Data timeline exploration tool for Google Takeout and other social media archives, forked and heavily modified from Google's Timesketch.
Instead of uploading sensitive files to a server, this project processes everything locally by outsourcing parsing to Pyodide, a port of CPython to WebAssembly that runs a full Python environment to the web browser.
Prerequisites
- Node.js 18+
- yarn
Setup
cd webapp
yarn install
yarn serveThe frontend usually runs on http://localhost:5001
-
UI (JavaScript): The user selects a platform (e.g., Facebook) and drops a ZIP file into the browser.
-
Unzip (JavaScript): JS unzips the uploaded file in local browser storage and discards files not mentioned in the platform schemas.
-
Parsing engine (Python/Pyodide): JavaScript passes each remaining file string AND the schema YAML to functions in
python_core/. Python handles all the data cleaning and field name standardization. -
Storage (SQLite/OPFS): Python/Pyodide extracts raw data into SQLite, which is persisted in the browser's Origin Private File System (OPFS). Data is normalized and stored in structured tables for querying.
-
UI (JavaScript): UI elements are rendered from the local SQLite database.
The way I like to think about it, the Python/Pyodide engine pretends to be the "server" in the classic client-server model, even though the data doesn't leave the local machine.
The platform YAML files in manifests/ (i.e., apple.yaml) provide instructions for the Python engine to map data exports into (a slightly modified version of) the Elastic Common Schema (ECS). The goal of this is to minimize how much of the Python engine in python_core we have to rewrite if we want to add support for a new platform or if the platforms change file formats.
A manifest has two main sections:
files: physical files to parse (inputs)views: specs for the logical events/states extracted from those files (outputs).
Define the physical file once, even if it contains multiple types of events.
files:
- id: "insta_devices" # Unique reference ID
path: "path/to/devices.json" # Relative path in the ZIP
parser:
format: "json"
json_root: "devices_devices[]"
drop_duplicates: # optional deduplication, follows pandas conventions
subset: ["Device ID"]
keep: "last"
- id: ....The attributes under parser: describe the shape of the file and how the engine should parse it.
-
format:json: standard JSON, ok for nested dictionaries within dictionaries, but not nested lists.json_label_values: Special Meta format where data is stored in lists of{label: "Key", value: "Val"}.jsonl: newline delimited JSON format, common in Discordcsvcsv_multi: a very odd file that contains multiple CSV sections separated by titles and newlines, common in Apple
-
json_root: (json/json_label_values/jsonl only; optional): The path to the list of objects you want to parse. Use [] to denote a list (e.g.,account_activity_v2[]). -
drop_duplicates: (optional) logic to clean data at the source level. Follows pandas conventions. Requires:subset: list of columns to checkkeep:first,last, orrow_completeness(keep the row with the most non-null row entries)

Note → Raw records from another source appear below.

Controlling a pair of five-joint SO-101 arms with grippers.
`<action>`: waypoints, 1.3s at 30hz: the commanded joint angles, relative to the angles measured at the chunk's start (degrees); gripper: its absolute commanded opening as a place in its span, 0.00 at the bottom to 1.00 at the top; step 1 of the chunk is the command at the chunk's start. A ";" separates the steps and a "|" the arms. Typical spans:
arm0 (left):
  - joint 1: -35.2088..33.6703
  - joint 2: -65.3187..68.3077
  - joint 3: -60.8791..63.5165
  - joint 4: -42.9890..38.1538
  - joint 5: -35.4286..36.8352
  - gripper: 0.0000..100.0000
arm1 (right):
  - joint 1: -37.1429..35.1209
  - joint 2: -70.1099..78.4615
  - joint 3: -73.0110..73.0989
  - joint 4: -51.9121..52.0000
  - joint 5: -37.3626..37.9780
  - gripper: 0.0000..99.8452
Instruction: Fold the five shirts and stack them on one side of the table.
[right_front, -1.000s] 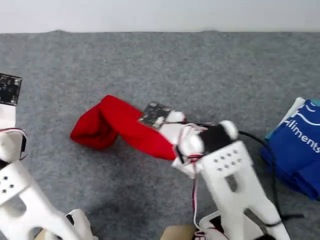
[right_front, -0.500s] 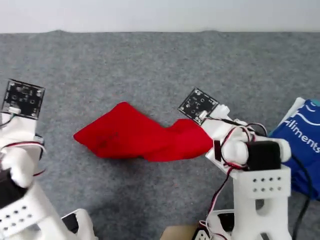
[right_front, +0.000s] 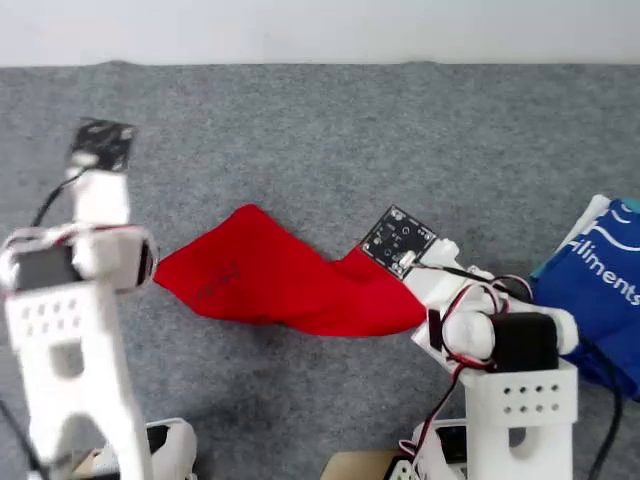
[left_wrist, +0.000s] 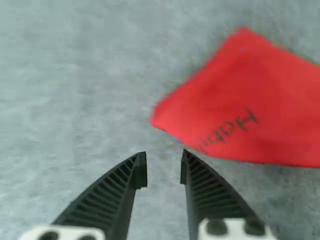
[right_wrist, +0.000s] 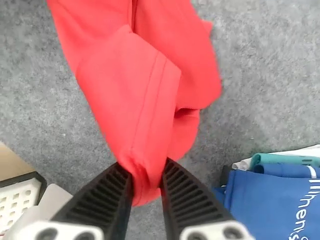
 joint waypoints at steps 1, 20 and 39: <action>4.57 11.25 -8.84 -1.05 0.44 0.12 | 0.48 -2.68 0.88 0.04 0.18 0.01; 20.04 53.98 -52.26 1.41 -1.58 0.23 | 0.66 -7.87 6.33 -0.04 0.09 0.01; 19.34 85.27 -83.12 11.08 -1.93 0.09 | 0.66 -7.52 6.42 -0.13 0.35 0.01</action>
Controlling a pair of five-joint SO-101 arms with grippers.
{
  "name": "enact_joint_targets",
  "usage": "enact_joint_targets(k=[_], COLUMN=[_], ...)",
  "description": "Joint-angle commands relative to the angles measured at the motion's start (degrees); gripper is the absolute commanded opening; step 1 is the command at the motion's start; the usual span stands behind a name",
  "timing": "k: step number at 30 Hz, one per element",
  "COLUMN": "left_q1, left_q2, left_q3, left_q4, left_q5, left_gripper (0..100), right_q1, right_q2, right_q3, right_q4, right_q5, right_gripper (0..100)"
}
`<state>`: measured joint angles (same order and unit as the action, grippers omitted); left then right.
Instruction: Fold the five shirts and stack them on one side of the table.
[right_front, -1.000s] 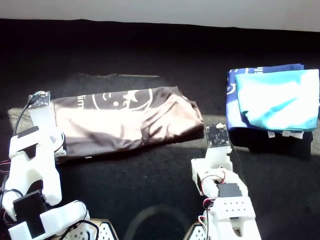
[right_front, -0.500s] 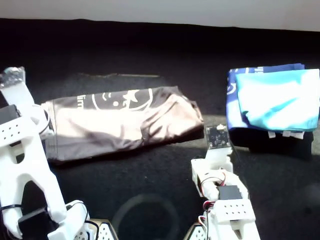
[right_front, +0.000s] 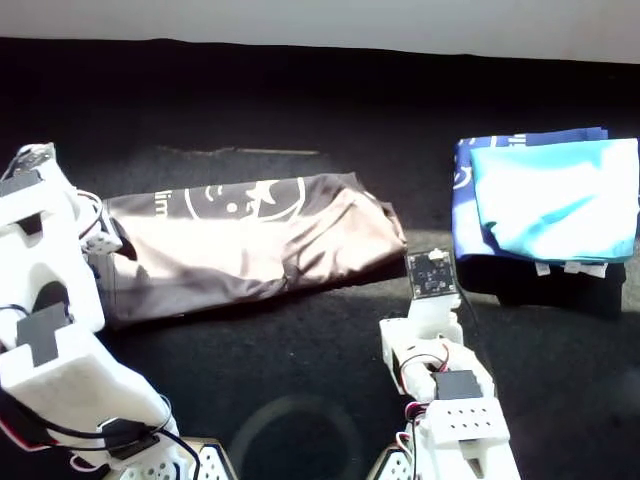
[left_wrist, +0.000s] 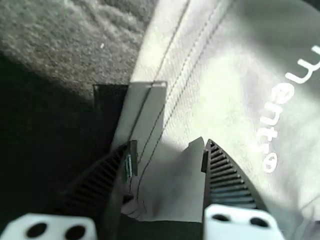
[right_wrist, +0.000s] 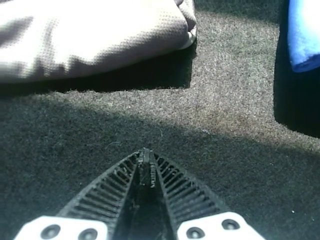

A view defines how to transform a source into a strem of events/states (vaguely using ECS conventions). You can have multiple views for a single source (e.g., one for "Logins" and one for "Logouts").
views:
- file:
id: "insta_devices" # Must match a file ID
where: {source: "status", op: "==", value: "active"}. # Filtering (optional) only rows that match this condition
# hardcoded ECS values for every event in this view.
static:
event.kind: "asset" # 'event' (action) or 'asset' (state)
event.category: ["authentication", "host"] # follow ECS conventions
event.type: ["info"] # follow ECS conventions
entity.type: "authenticated_device"
# dynamic mappings
fields:
- {target: "entity.last_seen_timestamp", source: "'Last Login'.timestamp", type: "datetime"}
- {target: "user_agent.original", source: "'User Agent'.value", type: "string"}whereselects only rows that match this condition- Simple: i.e.,
{source: "event_type", op: "==", value: "login"} - Complex: Uses logic: any or all with a conditions list.
- Supports operators:
==,startswith,contains,endswith,!=. - Add more supported operators in
webapp/src/pyparser/base.py.
- Supports operators:
- Simple: i.e.,
JSON (and jsonl) source fields support path traversal for nested dictionaries via dot notation and bracket notation. Use single quotes for keys containing spaces, e.g.:
session.ip_address'Device ID details'.first_seen_timepush_tokens[0].id: Gets the id of the first item in the list.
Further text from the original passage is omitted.